Task item: Output each line exactly as written, from the first line of the records to the line bearing "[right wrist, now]", inclusive, while leaving every picture out.

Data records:
- - - -

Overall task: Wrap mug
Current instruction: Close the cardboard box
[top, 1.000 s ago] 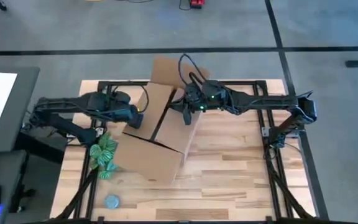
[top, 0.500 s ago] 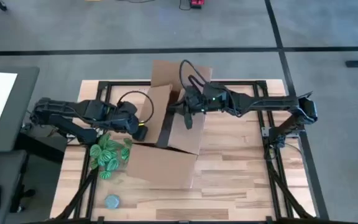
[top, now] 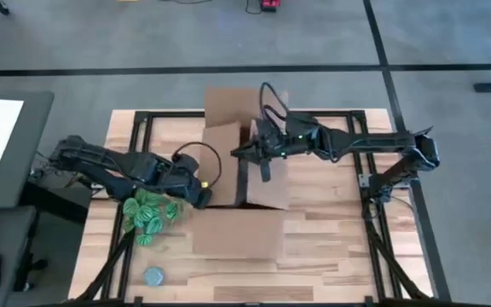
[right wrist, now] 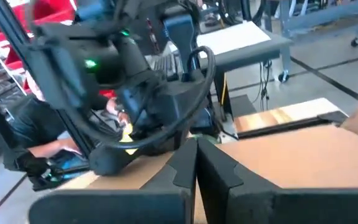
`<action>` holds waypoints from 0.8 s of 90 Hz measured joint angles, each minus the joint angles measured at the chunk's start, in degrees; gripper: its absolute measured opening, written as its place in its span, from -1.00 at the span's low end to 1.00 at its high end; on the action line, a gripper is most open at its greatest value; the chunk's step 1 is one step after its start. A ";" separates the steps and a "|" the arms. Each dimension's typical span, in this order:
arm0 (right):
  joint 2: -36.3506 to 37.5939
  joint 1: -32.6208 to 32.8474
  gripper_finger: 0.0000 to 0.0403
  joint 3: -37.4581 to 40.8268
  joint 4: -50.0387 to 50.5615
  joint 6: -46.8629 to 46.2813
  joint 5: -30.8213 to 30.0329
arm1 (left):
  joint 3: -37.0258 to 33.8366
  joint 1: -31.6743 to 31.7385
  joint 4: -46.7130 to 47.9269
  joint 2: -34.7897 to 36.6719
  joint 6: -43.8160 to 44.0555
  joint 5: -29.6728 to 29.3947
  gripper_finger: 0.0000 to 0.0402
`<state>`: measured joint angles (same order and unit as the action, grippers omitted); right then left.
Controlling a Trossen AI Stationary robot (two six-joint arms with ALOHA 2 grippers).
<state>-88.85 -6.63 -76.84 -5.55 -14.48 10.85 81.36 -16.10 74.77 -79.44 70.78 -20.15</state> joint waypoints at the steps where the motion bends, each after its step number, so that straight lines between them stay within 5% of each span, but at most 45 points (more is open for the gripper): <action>1: -0.26 -0.13 -1.00 0.01 0.06 0.00 0.00 | 0.00 0.00 -0.09 -0.19 -0.09 0.19 -1.00; 46: -2.74 -2.91 -1.00 0.00 14.06 7.72 1.51 | 6.48 -3.93 0.75 1.57 1.08 2.51 -1.00; 72: -1.58 -3.03 -1.00 -0.02 19.04 11.79 5.97 | 7.51 -15.35 1.10 0.29 6.46 16.76 -1.00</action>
<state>-90.43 -9.66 -76.86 13.49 -2.70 16.82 88.88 -31.45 75.88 -79.15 77.24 -3.39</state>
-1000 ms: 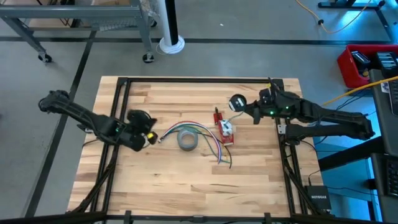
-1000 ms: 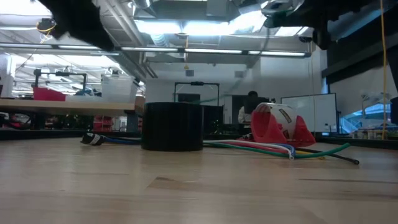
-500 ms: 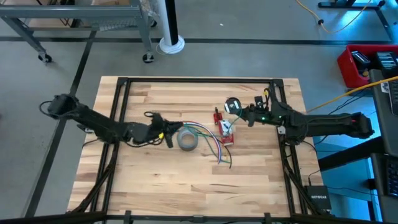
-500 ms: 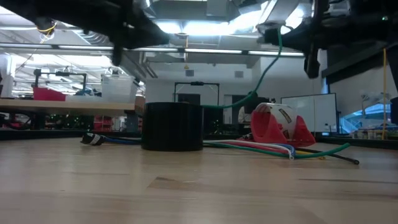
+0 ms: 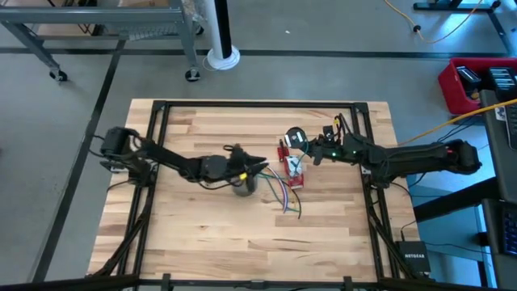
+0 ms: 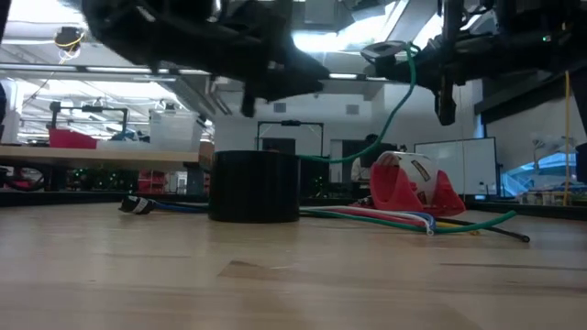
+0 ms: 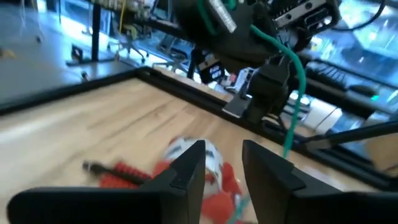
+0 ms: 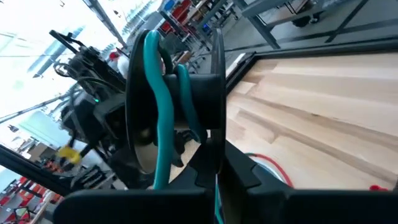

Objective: Coil cords
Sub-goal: Coil the green wire into the spool

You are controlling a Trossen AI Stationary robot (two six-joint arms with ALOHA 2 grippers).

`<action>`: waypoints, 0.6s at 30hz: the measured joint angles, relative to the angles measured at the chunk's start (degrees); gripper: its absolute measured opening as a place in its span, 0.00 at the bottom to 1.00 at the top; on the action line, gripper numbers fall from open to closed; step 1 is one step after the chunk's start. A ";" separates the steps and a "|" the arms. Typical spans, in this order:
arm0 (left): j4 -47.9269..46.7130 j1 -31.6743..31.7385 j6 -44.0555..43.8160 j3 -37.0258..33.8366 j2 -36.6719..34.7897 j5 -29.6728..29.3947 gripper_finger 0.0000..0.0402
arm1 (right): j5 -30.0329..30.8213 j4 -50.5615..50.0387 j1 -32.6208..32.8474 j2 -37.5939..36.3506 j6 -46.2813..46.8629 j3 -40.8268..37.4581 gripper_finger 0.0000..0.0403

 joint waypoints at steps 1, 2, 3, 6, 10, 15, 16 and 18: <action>0.04 0.18 2.00 1.63 1.61 0.01 0.25 | 0.00 0.57 0.00 0.37 -0.03 0.00 0.01; -0.03 0.19 3.92 3.21 3.06 0.04 0.25 | 0.00 2.04 0.00 0.88 -0.17 0.00 0.01; -0.35 0.19 5.62 4.72 4.53 0.03 0.25 | 0.02 3.16 0.00 1.29 -0.19 0.00 0.01; -0.29 0.17 9.96 9.02 8.83 0.14 0.25 | 0.55 4.92 0.02 1.85 -0.31 0.00 0.01; -0.33 0.36 13.24 12.06 12.47 0.03 0.25 | 0.94 5.80 0.02 2.15 -0.41 0.04 0.01; -0.40 0.50 12.00 13.48 13.42 1.60 0.25 | 0.94 6.84 0.00 2.15 -0.43 0.02 0.01; -0.86 0.49 12.01 13.65 13.43 2.81 0.25 | 0.96 7.69 0.00 2.15 -0.48 0.02 0.01; -1.76 0.45 12.00 14.09 13.44 4.54 0.25 | 0.97 8.24 0.00 2.15 -0.85 0.02 0.01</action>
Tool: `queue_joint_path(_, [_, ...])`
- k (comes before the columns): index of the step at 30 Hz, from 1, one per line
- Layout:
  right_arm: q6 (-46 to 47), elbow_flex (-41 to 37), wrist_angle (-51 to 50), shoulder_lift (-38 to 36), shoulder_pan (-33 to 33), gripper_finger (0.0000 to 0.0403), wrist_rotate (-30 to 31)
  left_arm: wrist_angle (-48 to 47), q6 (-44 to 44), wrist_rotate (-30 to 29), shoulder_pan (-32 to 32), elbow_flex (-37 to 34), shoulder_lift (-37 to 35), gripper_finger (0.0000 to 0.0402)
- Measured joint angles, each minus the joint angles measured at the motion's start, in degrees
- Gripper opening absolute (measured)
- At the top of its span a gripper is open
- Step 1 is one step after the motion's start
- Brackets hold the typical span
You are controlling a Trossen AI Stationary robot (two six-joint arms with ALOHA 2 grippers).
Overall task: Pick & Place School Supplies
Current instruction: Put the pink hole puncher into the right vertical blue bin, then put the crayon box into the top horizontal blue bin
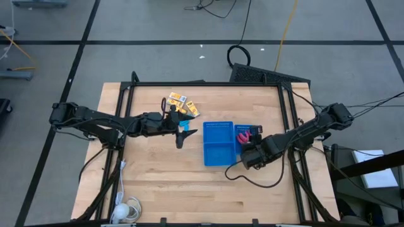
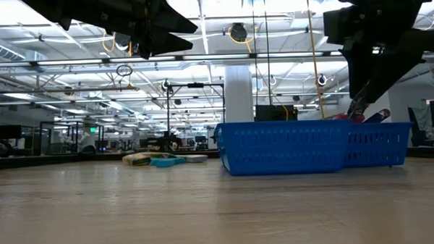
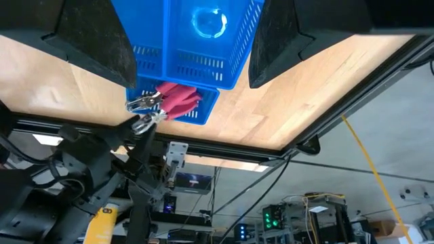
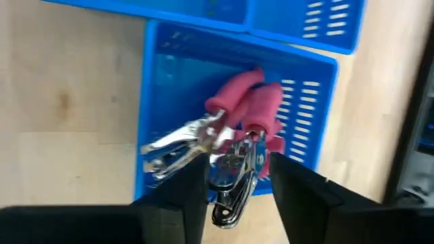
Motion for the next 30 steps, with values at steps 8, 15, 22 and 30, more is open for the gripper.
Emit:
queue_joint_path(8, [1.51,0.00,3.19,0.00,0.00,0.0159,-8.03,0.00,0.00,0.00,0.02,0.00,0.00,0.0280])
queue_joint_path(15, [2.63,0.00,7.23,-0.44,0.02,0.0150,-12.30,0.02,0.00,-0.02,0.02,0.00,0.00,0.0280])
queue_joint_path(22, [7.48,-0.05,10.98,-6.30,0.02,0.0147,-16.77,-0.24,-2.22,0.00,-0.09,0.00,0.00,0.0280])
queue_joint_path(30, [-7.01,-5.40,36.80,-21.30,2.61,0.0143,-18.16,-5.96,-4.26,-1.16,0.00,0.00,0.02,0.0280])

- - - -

Exercise answer:
Overall task: Wrap mug
Current instruction: Close the cardboard box
[top, 1.000 s ago] 
[top, 0.500 s ago] 
[top, now] 
[right wrist, now] 

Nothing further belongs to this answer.